▶ **Problem to solve**
Nothing but the lines below from the one holding "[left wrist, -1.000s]" up to and including the one holding "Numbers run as" should be copied, exactly and without pictures.

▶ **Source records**
————
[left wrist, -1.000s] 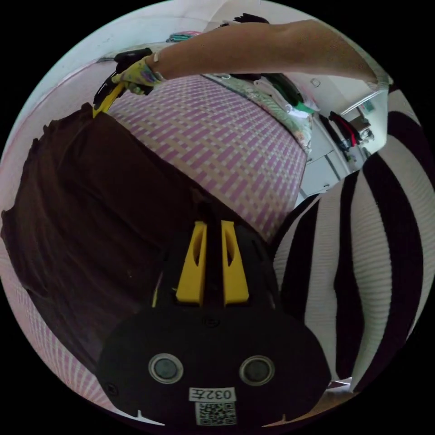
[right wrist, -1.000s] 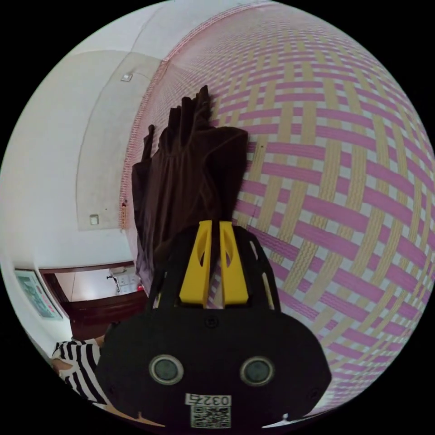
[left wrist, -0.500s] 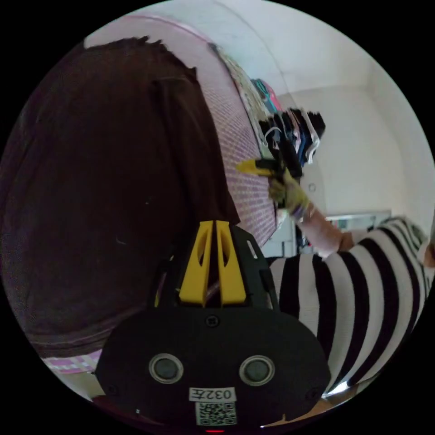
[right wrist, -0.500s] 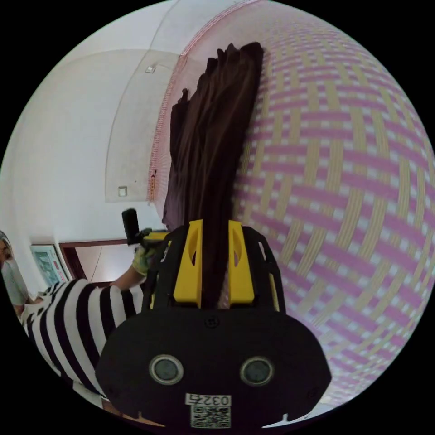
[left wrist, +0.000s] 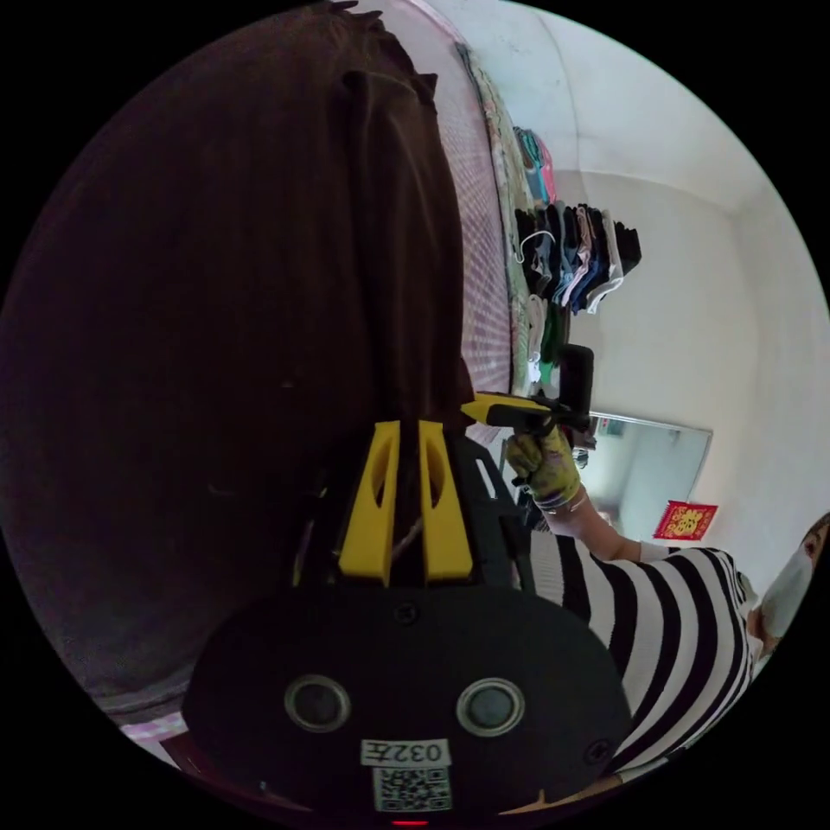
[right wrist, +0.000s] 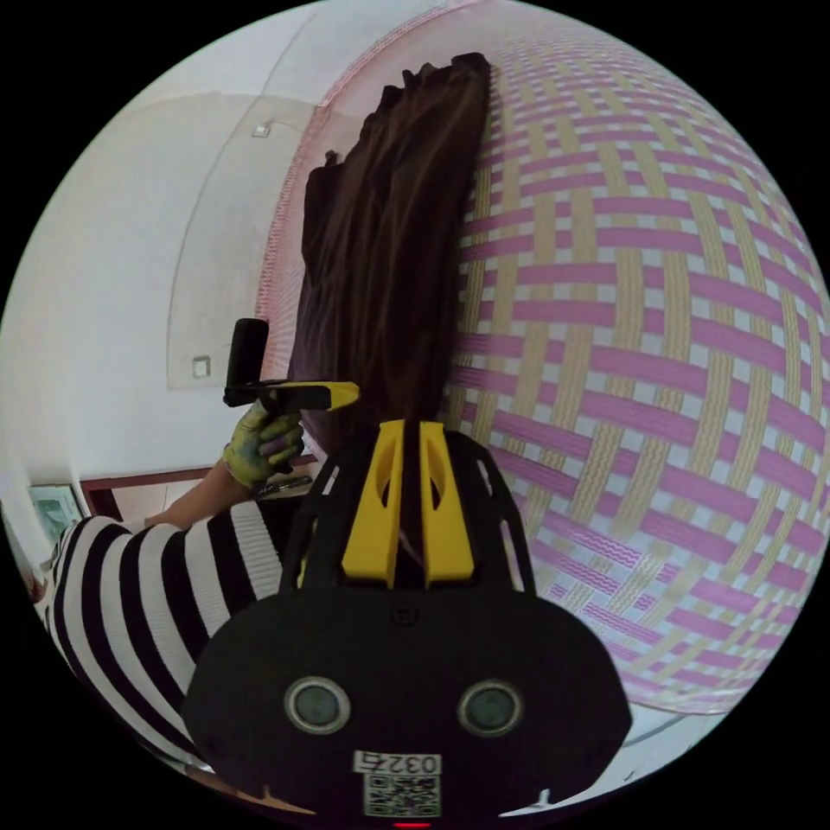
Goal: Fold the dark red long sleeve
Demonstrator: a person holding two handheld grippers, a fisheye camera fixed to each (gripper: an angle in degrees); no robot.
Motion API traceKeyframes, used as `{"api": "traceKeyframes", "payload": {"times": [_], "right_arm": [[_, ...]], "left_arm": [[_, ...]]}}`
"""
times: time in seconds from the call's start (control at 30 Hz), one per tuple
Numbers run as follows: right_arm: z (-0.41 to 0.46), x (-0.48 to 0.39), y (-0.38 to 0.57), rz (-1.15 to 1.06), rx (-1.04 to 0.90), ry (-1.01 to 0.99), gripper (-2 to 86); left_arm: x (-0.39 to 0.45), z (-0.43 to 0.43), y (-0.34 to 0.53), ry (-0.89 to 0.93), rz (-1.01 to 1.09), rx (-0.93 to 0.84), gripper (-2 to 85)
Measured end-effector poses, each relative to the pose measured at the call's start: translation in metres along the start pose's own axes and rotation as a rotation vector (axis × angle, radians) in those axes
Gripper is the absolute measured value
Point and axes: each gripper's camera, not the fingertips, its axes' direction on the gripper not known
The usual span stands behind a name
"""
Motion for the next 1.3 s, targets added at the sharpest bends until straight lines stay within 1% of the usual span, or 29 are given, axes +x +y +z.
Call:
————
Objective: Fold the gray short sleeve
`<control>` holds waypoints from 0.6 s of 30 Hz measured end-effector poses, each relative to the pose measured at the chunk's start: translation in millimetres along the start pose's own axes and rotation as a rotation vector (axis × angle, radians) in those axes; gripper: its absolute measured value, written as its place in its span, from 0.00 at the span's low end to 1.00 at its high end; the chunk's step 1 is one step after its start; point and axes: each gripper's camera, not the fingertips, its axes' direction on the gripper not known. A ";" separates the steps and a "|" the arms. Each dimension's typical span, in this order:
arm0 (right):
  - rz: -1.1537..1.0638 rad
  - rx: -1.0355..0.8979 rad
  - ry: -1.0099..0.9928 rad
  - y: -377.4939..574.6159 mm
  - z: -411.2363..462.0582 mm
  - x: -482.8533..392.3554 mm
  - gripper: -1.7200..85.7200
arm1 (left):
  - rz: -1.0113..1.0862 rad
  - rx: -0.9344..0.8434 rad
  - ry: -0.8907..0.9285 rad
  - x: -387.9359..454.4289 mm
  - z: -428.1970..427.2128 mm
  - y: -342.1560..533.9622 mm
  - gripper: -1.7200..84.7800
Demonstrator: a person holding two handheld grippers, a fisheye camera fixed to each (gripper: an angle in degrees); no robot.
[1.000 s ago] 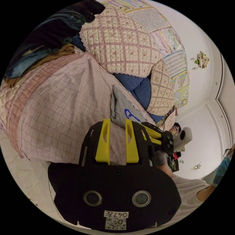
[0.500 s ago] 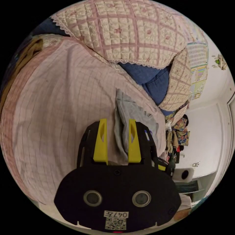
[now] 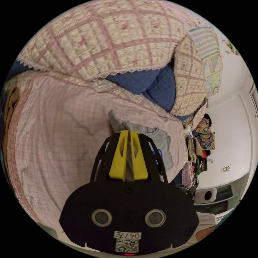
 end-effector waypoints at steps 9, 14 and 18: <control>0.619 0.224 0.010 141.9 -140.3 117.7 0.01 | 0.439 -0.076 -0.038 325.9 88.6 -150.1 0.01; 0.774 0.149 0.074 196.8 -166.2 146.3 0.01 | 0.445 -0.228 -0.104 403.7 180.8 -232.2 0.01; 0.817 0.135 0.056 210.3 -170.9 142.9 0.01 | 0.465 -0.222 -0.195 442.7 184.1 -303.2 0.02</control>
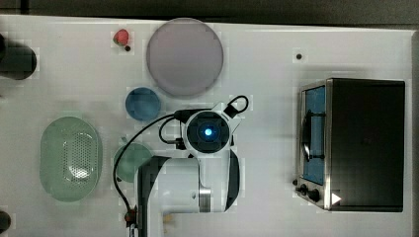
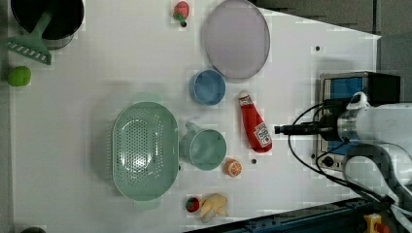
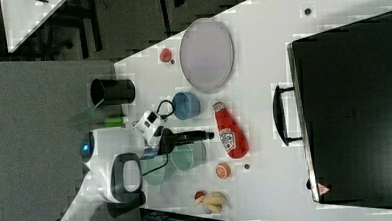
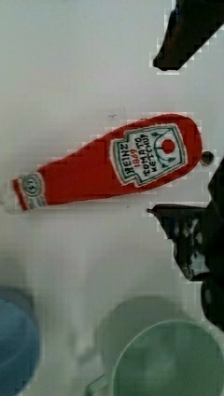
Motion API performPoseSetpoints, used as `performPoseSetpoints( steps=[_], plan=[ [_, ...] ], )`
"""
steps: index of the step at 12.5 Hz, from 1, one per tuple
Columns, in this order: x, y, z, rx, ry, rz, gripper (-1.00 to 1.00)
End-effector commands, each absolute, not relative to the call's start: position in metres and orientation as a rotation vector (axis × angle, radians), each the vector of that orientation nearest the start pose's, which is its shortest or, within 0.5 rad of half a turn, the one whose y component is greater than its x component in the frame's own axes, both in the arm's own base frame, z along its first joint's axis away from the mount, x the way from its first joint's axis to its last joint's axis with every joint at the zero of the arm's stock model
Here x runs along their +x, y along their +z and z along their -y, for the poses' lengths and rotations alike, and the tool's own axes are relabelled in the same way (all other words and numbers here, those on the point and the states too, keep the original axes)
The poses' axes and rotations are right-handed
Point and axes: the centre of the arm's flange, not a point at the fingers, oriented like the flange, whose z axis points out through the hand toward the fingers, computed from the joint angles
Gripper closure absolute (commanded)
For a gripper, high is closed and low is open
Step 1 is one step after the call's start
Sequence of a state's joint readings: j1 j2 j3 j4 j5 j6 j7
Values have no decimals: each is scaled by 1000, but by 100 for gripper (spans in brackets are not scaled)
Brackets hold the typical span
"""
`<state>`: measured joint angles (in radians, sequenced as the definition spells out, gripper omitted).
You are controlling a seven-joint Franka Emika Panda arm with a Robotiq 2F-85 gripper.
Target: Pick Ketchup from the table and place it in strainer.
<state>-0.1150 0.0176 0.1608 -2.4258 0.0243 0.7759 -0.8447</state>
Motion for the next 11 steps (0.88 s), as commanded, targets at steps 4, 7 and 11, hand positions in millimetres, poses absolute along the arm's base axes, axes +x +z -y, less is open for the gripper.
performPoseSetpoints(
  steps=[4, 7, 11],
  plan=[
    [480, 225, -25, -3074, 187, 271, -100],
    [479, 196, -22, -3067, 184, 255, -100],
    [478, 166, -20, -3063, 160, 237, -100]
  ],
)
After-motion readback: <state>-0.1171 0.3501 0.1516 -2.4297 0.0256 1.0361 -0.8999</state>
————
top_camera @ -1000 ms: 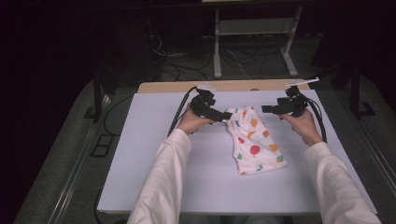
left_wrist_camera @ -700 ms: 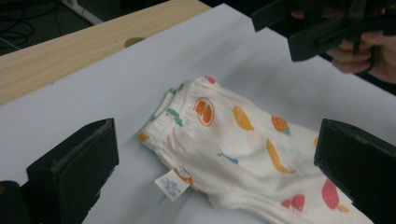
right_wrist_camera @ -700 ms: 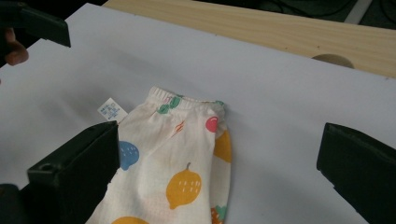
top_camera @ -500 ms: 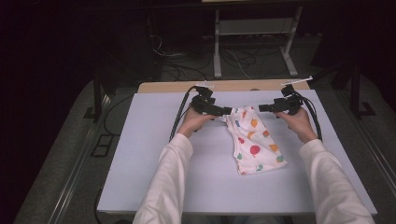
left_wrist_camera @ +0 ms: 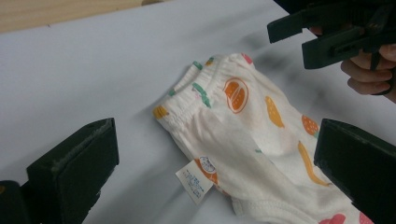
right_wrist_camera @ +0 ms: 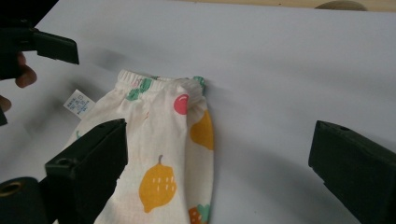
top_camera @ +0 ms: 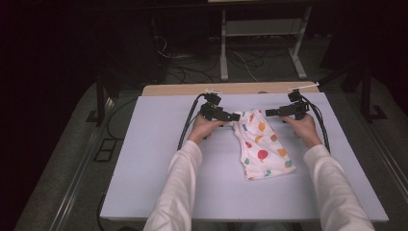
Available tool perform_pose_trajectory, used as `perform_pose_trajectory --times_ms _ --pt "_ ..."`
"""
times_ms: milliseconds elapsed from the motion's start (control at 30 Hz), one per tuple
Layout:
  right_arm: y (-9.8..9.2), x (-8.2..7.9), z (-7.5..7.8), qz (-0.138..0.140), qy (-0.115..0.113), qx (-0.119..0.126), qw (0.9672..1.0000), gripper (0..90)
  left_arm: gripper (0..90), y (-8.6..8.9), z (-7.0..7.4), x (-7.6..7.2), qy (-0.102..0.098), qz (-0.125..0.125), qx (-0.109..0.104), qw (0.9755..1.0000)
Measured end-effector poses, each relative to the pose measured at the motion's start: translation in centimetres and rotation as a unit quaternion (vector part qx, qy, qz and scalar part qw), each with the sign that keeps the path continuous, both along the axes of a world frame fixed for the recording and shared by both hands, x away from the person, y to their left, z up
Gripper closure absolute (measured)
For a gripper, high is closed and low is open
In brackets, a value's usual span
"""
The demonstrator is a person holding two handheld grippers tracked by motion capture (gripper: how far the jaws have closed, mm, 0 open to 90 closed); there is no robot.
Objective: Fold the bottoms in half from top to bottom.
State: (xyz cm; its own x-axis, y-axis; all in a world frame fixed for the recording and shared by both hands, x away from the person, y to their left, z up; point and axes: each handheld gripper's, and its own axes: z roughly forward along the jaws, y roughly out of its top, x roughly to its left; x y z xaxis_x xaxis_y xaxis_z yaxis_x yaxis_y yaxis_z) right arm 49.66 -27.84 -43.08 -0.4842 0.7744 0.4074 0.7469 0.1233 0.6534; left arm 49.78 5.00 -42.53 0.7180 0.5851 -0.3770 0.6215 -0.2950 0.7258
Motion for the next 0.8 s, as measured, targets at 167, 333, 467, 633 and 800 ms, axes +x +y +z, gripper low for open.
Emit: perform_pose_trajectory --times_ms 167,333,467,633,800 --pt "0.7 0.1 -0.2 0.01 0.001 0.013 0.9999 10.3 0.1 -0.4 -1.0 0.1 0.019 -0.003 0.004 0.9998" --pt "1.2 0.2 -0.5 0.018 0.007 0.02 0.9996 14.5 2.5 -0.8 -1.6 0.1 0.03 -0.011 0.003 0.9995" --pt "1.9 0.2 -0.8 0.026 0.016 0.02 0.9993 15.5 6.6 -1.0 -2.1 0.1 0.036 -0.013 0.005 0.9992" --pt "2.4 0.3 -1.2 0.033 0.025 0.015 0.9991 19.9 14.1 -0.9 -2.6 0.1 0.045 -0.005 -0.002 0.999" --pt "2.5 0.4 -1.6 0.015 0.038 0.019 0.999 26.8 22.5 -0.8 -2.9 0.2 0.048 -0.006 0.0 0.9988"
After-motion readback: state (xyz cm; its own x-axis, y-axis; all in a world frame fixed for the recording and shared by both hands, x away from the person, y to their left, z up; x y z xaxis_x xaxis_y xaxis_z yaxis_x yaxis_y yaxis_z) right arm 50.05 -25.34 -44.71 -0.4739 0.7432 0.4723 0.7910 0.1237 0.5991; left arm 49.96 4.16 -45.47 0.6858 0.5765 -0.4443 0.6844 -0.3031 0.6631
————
▶ **Written answer**
[left wrist, -1.000s] 
[right wrist, -1.000s] 
[left wrist, -0.500s] 
[right wrist, -0.500s] 
[left wrist, +0.000s] 
[right wrist, +0.000s] 
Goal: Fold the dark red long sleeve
Demonstrator: a person holding two handheld grippers, a fisheye camera fixed to each (gripper: an angle in degrees); no robot.
Motion API traceKeyframes, used as `{"api": "traceKeyframes", "payload": {"times": [_], "right_arm": [[_, ...]], "left_arm": [[_, ...]]}}`
"""
times: time in seconds from the call's start (control at 30 Hz), one per tuple
Numbers run as follows: right_arm: z (-0.41 to 0.46), x (-0.48 to 0.39), y (-0.38 to 0.57), rz (-1.15 to 1.06), rx (-1.04 to 0.90), ry (-1.01 to 0.99), gripper (-2 to 86); left_arm: x (-0.39 to 0.45), z (-0.43 to 0.43), y (-0.34 to 0.53), ry (-0.89 to 0.93), rz (-1.01 to 1.09), rx (-0.93 to 0.84), gripper (-2 to 85)

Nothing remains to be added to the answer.